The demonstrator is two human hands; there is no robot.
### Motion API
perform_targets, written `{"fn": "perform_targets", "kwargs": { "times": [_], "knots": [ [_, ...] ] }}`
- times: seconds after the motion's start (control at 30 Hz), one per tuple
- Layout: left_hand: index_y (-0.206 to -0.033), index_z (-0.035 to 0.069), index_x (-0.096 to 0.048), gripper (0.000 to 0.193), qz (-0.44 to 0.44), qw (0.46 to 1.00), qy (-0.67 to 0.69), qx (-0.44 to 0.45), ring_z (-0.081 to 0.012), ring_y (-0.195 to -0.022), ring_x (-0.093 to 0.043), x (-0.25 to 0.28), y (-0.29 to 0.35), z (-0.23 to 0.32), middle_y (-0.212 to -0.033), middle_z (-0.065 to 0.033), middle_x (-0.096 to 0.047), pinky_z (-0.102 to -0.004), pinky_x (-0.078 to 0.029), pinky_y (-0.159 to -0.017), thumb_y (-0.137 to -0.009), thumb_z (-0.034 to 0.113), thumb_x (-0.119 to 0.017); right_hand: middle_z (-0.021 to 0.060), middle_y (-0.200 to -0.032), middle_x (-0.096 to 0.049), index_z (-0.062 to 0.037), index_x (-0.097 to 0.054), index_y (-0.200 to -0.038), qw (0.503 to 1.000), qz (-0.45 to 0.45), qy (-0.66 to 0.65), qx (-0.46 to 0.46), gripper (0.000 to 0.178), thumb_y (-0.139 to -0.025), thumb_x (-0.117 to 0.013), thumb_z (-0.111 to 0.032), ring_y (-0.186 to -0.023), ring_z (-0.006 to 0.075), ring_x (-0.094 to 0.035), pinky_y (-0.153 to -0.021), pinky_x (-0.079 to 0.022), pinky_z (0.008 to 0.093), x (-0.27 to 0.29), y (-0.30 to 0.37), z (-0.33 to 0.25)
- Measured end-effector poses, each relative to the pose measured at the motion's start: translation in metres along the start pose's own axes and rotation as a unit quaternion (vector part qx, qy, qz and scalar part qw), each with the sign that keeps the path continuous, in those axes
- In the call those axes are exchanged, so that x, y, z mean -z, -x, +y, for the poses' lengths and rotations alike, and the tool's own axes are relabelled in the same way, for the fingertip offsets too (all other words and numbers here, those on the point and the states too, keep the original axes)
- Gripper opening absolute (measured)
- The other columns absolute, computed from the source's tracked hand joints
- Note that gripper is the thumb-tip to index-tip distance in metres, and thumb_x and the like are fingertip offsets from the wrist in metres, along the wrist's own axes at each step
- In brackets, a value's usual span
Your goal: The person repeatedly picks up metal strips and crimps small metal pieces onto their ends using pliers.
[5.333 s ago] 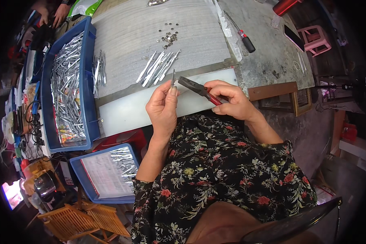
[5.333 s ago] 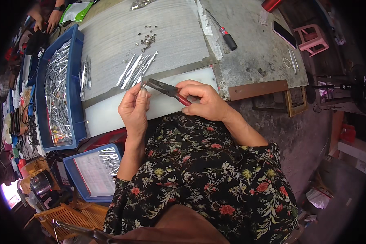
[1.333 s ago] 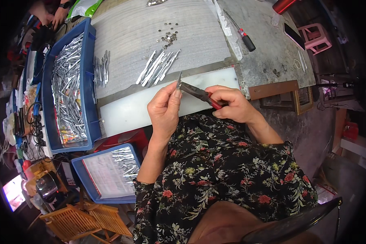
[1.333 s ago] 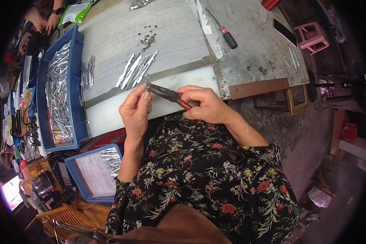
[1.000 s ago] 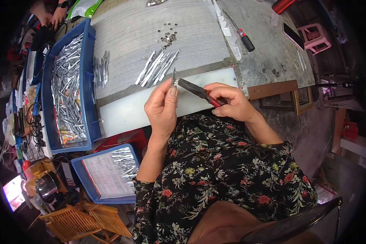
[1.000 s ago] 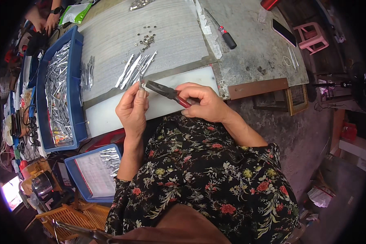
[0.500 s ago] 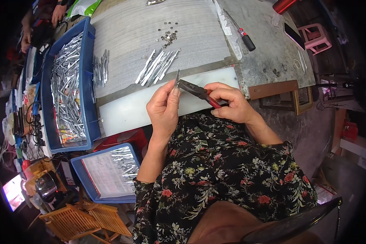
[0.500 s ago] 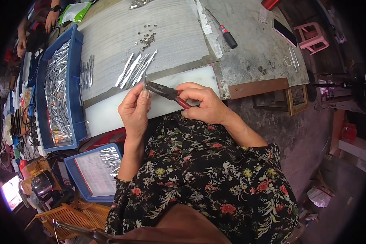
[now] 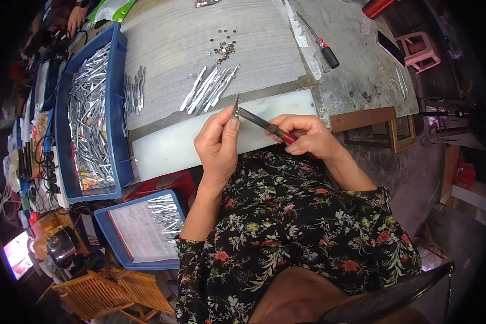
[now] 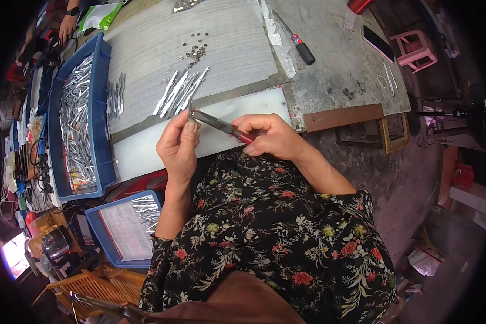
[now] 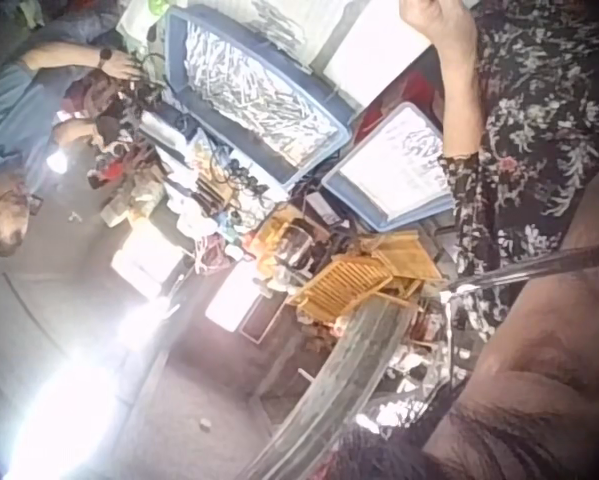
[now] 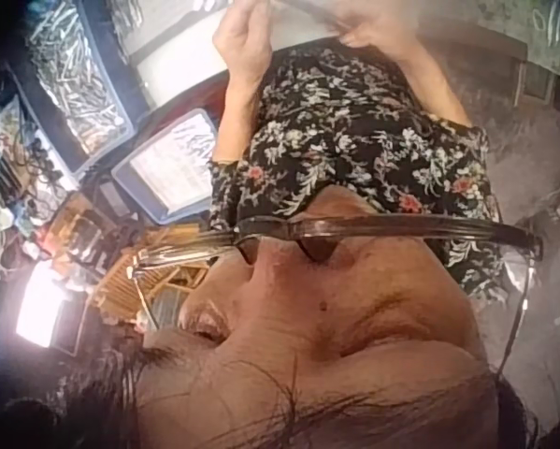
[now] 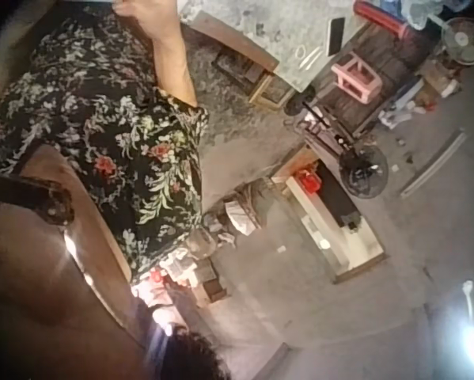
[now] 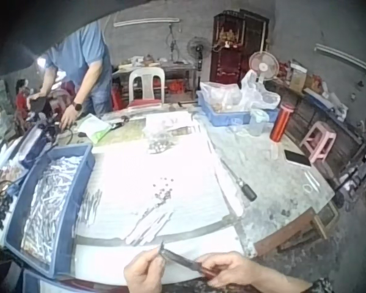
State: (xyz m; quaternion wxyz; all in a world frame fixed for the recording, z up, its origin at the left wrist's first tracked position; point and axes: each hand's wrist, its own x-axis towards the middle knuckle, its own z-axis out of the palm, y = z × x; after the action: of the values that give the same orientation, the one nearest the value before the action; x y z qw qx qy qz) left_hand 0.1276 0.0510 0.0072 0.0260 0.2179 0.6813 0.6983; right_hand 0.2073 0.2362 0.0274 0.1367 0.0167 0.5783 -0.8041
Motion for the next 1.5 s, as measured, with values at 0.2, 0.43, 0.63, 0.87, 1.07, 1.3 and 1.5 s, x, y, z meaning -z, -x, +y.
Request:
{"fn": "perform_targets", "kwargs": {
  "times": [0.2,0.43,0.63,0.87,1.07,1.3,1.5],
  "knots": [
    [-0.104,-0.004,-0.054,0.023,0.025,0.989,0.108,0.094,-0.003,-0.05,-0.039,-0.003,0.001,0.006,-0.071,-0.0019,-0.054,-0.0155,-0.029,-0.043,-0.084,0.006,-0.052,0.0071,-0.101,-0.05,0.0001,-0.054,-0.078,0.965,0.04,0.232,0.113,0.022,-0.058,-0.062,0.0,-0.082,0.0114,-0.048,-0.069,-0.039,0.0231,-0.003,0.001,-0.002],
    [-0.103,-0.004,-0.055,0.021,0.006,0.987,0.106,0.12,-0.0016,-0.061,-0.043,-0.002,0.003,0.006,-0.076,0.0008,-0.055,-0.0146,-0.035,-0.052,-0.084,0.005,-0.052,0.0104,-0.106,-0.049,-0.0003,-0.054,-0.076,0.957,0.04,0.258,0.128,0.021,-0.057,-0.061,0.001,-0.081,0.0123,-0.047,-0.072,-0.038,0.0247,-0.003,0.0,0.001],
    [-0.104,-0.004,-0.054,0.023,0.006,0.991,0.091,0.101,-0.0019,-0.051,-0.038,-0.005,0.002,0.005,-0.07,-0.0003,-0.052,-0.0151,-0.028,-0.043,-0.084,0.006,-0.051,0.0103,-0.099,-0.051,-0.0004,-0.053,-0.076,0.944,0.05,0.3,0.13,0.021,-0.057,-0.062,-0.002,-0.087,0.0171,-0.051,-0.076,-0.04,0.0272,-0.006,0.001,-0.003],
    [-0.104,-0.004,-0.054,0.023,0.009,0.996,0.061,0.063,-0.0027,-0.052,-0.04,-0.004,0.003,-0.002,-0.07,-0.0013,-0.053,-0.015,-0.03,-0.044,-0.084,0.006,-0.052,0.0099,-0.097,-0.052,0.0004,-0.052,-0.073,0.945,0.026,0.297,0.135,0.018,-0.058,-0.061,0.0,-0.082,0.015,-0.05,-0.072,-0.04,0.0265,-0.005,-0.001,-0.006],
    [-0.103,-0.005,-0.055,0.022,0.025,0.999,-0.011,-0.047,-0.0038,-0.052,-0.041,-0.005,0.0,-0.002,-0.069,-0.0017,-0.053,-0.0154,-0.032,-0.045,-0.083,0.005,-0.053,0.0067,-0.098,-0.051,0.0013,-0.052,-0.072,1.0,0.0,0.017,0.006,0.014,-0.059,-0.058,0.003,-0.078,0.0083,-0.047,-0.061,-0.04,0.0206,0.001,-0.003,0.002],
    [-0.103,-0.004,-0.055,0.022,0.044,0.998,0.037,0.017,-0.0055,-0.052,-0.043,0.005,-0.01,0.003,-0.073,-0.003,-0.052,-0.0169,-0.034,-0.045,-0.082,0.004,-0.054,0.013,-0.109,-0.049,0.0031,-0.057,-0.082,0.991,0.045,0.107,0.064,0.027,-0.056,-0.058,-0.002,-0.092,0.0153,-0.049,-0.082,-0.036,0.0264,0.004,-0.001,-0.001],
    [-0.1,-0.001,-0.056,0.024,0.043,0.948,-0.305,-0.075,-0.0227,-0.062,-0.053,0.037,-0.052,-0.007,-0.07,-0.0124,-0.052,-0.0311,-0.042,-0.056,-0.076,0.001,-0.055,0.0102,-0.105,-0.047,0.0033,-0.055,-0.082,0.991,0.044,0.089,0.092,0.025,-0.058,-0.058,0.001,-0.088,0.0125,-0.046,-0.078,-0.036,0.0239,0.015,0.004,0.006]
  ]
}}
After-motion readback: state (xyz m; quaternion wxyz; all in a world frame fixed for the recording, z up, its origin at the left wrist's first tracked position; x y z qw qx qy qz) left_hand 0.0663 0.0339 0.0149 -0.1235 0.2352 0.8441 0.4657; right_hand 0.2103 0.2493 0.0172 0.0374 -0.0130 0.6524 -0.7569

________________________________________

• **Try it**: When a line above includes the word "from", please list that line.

• **Expected answer**:
- The other columns absolute, computed from the source's tracked hand joints
- Note that gripper is the thumb-tip to index-tip distance in metres, and thumb_x and the like are fingertip offsets from the wrist in metres, along the wrist's own axes at each step

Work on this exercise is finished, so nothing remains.